Carmine Michael Infantino was born in Brooklyn. As a boy, he adored drawing and dreamed of becoming an architect, but family finances during the Depression put that calling out of reach.
In his youth, Mr. Infantino enrolled in the School of Industrial Art, a Manhattan public high school now known as the High School of Art and Design.
When he was still only a freshman there, he began working part-time for the noted comic-book packager Harry Chesler. In the coming years, Mr. Infantino did freelance illustrations for several comic-book publishers. His first comic for DC was ‘‘The Black Canary’’ (1947), which introduced the sultry superheroine of the title.
By the mid-1950s, when Mr. Infantino was contributing regularly to DC, comic books were under siege. The chief assailant was Fredric Wertham, a psychiatrist whose inflammatory 1954 book, ‘‘Seduction of the Innocent,’’ argued that they were, for America’s youth, the first big step on the road to the depths of degradation.
Wertham’s primary targets were the crime and horror comics whose popularity had by then eclipsed the superheroes of an earlier, gentler age. As the comic-book industry scrambled to allay the public’s fears, those tired superheroes would be called upon to come to its rescue.
In 1956, DC’s editor, Julius Schwartz, asked Mr. Infantino and the writer Robert Kanigher to revamp the Flash, created in 1940 and by the mid-’50s in woeful decline.
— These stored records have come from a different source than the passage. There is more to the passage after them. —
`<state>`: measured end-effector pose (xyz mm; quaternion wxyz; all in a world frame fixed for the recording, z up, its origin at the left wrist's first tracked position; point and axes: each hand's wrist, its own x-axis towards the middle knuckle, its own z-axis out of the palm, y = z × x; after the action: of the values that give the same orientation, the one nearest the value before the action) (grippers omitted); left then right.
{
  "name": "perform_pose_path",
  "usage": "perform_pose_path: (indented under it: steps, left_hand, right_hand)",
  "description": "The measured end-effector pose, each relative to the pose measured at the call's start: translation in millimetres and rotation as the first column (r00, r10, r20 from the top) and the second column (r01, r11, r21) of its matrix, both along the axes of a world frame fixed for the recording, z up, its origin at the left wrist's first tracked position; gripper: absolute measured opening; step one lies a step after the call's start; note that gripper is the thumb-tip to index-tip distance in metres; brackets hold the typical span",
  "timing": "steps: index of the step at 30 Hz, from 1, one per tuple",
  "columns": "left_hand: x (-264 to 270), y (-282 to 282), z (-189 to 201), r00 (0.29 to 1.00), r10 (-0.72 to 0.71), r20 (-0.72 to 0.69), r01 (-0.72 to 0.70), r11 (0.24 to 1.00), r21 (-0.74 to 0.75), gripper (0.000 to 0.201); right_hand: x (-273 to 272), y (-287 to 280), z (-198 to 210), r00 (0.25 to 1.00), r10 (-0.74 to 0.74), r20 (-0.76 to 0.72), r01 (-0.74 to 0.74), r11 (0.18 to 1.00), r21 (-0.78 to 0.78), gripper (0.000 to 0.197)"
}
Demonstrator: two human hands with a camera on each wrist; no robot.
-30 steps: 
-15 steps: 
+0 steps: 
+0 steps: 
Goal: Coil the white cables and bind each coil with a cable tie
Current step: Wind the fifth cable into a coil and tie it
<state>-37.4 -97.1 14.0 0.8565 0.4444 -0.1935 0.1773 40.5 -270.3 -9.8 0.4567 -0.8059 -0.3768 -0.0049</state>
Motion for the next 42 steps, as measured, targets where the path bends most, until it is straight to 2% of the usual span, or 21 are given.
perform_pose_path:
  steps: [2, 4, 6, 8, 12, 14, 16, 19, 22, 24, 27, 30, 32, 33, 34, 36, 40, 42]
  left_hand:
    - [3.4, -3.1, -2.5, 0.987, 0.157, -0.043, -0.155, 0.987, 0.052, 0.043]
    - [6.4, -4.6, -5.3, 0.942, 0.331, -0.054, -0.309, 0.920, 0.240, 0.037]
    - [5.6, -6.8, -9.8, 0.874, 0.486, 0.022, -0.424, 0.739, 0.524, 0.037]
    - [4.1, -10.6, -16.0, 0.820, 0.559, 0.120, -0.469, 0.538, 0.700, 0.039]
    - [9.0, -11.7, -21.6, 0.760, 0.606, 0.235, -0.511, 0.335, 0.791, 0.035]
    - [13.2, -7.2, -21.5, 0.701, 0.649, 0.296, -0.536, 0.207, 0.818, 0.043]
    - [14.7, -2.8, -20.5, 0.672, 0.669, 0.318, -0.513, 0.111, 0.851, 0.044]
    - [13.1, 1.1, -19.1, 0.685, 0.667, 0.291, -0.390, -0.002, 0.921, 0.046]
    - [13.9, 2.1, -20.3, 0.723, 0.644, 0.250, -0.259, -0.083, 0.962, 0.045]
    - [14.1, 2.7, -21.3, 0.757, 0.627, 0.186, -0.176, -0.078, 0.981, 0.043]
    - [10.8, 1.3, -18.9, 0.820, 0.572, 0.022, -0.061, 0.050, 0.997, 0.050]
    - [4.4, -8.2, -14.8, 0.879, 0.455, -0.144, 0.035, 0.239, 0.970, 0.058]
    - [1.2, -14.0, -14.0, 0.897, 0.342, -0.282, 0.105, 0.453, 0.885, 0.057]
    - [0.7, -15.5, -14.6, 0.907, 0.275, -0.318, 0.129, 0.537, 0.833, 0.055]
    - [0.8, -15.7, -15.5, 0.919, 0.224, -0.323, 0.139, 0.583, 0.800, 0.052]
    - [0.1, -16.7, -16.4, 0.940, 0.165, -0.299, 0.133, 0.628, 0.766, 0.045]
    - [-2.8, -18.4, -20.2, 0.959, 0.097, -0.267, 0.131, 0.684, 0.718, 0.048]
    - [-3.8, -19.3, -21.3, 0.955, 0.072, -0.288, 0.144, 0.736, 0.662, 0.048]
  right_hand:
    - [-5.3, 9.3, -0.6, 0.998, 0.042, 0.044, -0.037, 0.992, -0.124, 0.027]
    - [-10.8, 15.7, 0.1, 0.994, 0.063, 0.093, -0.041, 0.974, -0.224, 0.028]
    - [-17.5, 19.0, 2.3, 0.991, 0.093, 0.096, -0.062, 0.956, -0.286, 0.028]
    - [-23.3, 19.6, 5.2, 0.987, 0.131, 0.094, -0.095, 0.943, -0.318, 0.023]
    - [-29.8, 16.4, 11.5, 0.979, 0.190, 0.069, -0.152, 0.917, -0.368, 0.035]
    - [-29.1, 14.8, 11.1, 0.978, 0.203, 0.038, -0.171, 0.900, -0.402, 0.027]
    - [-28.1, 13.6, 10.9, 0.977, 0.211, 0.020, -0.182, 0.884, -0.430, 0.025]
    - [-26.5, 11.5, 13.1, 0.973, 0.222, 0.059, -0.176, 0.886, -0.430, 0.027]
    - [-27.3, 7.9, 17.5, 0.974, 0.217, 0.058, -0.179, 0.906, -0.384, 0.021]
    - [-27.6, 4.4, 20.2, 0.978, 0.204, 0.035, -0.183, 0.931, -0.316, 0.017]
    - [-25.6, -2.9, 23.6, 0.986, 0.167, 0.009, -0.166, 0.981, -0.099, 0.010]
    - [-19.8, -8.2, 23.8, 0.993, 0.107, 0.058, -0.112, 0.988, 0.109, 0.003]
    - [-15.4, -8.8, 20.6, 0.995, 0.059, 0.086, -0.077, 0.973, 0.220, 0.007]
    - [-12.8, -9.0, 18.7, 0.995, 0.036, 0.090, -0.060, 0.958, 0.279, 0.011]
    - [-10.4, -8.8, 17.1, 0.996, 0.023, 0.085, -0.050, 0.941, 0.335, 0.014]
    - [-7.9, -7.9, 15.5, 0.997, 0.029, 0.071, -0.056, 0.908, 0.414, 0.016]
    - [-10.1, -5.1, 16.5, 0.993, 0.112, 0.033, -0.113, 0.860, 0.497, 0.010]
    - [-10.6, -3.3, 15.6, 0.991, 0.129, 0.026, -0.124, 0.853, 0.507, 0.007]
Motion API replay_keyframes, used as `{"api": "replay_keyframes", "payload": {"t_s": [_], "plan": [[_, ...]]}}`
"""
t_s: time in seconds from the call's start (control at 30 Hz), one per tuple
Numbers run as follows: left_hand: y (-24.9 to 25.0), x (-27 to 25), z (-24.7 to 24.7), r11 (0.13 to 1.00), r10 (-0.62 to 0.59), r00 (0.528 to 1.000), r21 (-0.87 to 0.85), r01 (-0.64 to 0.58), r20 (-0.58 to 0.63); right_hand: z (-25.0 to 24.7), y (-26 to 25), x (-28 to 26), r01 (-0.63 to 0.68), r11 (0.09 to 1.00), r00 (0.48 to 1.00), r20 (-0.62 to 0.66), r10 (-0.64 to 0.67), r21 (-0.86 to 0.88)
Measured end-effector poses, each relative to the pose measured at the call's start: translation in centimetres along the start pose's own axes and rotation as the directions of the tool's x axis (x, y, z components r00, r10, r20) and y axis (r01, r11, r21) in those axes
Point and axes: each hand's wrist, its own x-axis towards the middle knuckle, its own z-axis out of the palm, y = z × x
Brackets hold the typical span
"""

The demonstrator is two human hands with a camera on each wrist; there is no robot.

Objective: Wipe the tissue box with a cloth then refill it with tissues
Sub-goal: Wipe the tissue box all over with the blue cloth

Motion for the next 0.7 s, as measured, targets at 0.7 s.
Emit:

If sales did not improve in six months, the two men were told, the series would be dropped.
Mr. Infantino put his minimalist eye to work, streamlining the hero, creating his now-familiar red-and-yellow costume and capturing his preternatural speed in a dynamic blur of color. The new Flash was a hit, and Mr. Infantino became the artist most closely associated with the character.
In 1964, Mr. Infantino and the writer John Broome were asked to work similar magic on Batman. In Mr. Infantino’s hands, Batman took on an urbane, Bondian aspect. This ‘‘new look’’ Batman, as he was known to the trade, inspired the ABC television series starring Adam West and originally broadcast from 1966 to 1968.
In the late 1960s Mr. Infantino became DC’s art director and, soon afterward, its editorial director.
In 1970 he lured the artist Jack Kirby, one of the brightest stars in the comic-book firmament, away from Marvel, a coup akin to the New York Yankees’ acquisition of Babe Ruth from the Boston Red Sox.